* **Exercise goal**: Look for "Return the outline of every instance of the black" in the listing below, then copy exactly the line it appears in and all lines after it to the end, and nothing more.
===== Task inputs
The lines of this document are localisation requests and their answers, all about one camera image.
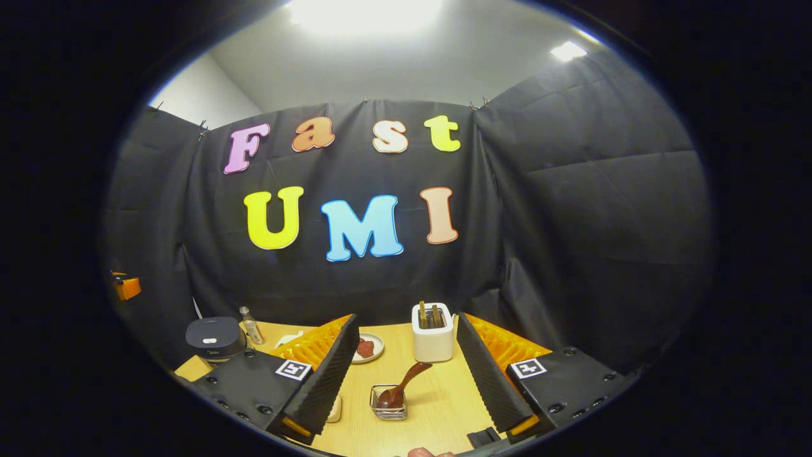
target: wooden table
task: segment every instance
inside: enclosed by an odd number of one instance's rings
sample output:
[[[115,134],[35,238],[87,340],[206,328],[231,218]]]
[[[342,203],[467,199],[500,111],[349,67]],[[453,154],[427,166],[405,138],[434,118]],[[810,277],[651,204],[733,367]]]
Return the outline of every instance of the wooden table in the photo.
[[[367,363],[350,365],[339,395],[341,419],[325,424],[311,447],[352,457],[405,457],[415,447],[425,447],[435,454],[473,449],[467,433],[493,427],[482,397],[474,384],[468,365],[456,342],[454,319],[454,355],[446,362],[435,363],[409,383],[406,391],[408,418],[382,421],[369,408],[369,389],[374,384],[398,384],[415,363],[412,355],[411,324],[361,327],[383,340],[383,353]],[[313,327],[259,322],[265,344],[257,346],[270,352],[283,335],[306,333]],[[175,371],[178,376],[194,381],[209,372],[208,364],[197,356]]]

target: white container
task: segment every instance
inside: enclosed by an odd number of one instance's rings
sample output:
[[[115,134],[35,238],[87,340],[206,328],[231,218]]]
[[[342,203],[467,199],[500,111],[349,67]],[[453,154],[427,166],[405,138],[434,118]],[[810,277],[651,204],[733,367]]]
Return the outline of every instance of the white container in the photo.
[[[445,327],[441,329],[420,328],[420,305],[412,308],[412,336],[414,337],[414,359],[418,362],[442,362],[454,354],[454,321],[444,303],[425,303],[425,309],[437,305]]]

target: black backdrop
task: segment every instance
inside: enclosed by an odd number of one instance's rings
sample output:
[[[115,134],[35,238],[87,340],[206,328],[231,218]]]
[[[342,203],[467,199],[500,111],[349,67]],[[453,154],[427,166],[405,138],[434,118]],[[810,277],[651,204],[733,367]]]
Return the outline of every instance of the black backdrop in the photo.
[[[802,421],[784,419],[802,411],[793,366],[808,302],[798,249],[808,233],[799,217],[798,151],[808,138],[800,141],[803,54],[786,45],[803,42],[803,15],[775,2],[551,3],[642,61],[686,114],[710,164],[722,249],[713,294],[665,358],[621,401],[544,451],[595,455],[599,443],[602,455],[793,455],[791,446],[808,441]],[[106,191],[106,158],[133,107],[266,5],[94,6],[19,4],[9,16],[18,64],[10,72],[11,125],[19,128],[9,139],[16,150],[38,139],[34,156],[11,157],[19,167],[10,186],[39,198],[40,210],[31,213],[30,198],[7,201],[28,215],[9,224],[24,240],[8,246],[17,300],[11,325],[35,348],[7,376],[16,384],[9,391],[19,392],[10,417],[27,425],[27,433],[11,435],[9,449],[267,451],[266,441],[211,414],[167,378],[124,331],[109,308],[89,226]],[[47,285],[44,265],[58,272]]]
[[[423,123],[436,115],[458,124],[461,148],[434,148]],[[317,116],[332,120],[335,140],[295,152],[296,127]],[[379,120],[404,123],[405,152],[373,148]],[[223,173],[231,134],[259,124],[270,134],[248,168]],[[362,324],[405,322],[417,301],[440,301],[628,371],[675,337],[710,283],[711,210],[697,151],[653,87],[609,54],[560,65],[478,110],[372,100],[199,133],[148,108],[111,184],[111,268],[145,278],[139,300],[119,309],[170,366],[189,356],[193,294],[203,316],[237,317],[248,306],[260,320],[309,325],[350,312]],[[304,188],[296,241],[253,245],[244,197],[294,185]],[[434,245],[420,192],[439,186],[453,191],[459,237]],[[381,194],[398,198],[404,252],[329,262],[320,206],[343,199],[360,219]],[[277,232],[278,197],[267,207]]]

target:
==========
* **Answer section**:
Return the outline of every instance of the black backdrop in the photo.
[[[802,421],[784,419],[802,411],[793,366],[808,302],[798,249],[808,233],[799,217],[798,151],[808,138],[800,141],[803,54],[786,45],[803,42],[803,15],[775,2],[551,3],[642,61],[686,114],[710,164],[722,249],[713,294],[665,358],[621,401],[544,451],[595,455],[599,443],[602,455],[793,455],[791,446],[808,441]],[[106,191],[106,158],[133,107],[266,5],[94,6],[19,4],[9,16],[18,64],[10,72],[11,125],[19,128],[9,139],[16,150],[38,139],[34,156],[11,157],[19,167],[10,186],[39,198],[40,210],[31,213],[30,198],[7,201],[28,215],[9,224],[24,240],[8,246],[17,300],[11,325],[35,348],[7,376],[16,384],[9,391],[19,392],[10,417],[27,425],[27,433],[11,435],[9,449],[267,451],[266,441],[211,414],[167,378],[124,331],[109,308],[89,226]],[[47,285],[44,265],[58,272]]]
[[[423,123],[436,115],[458,124],[461,148],[434,148]],[[317,116],[332,120],[335,140],[295,152],[296,127]],[[379,120],[404,123],[405,152],[373,148]],[[223,173],[231,134],[259,124],[270,134],[248,168]],[[362,324],[405,322],[417,301],[440,301],[628,371],[675,337],[710,283],[711,210],[697,151],[653,87],[609,54],[560,65],[478,110],[372,100],[199,133],[148,108],[111,184],[111,268],[145,278],[139,300],[119,309],[170,366],[189,356],[193,294],[203,316],[237,317],[248,306],[260,320],[309,325],[350,312]],[[304,188],[296,241],[253,245],[244,197],[294,185]],[[434,245],[420,192],[439,186],[453,191],[459,237]],[[381,194],[398,198],[404,252],[329,262],[320,206],[343,199],[360,219]],[[277,232],[278,197],[267,207]]]

target:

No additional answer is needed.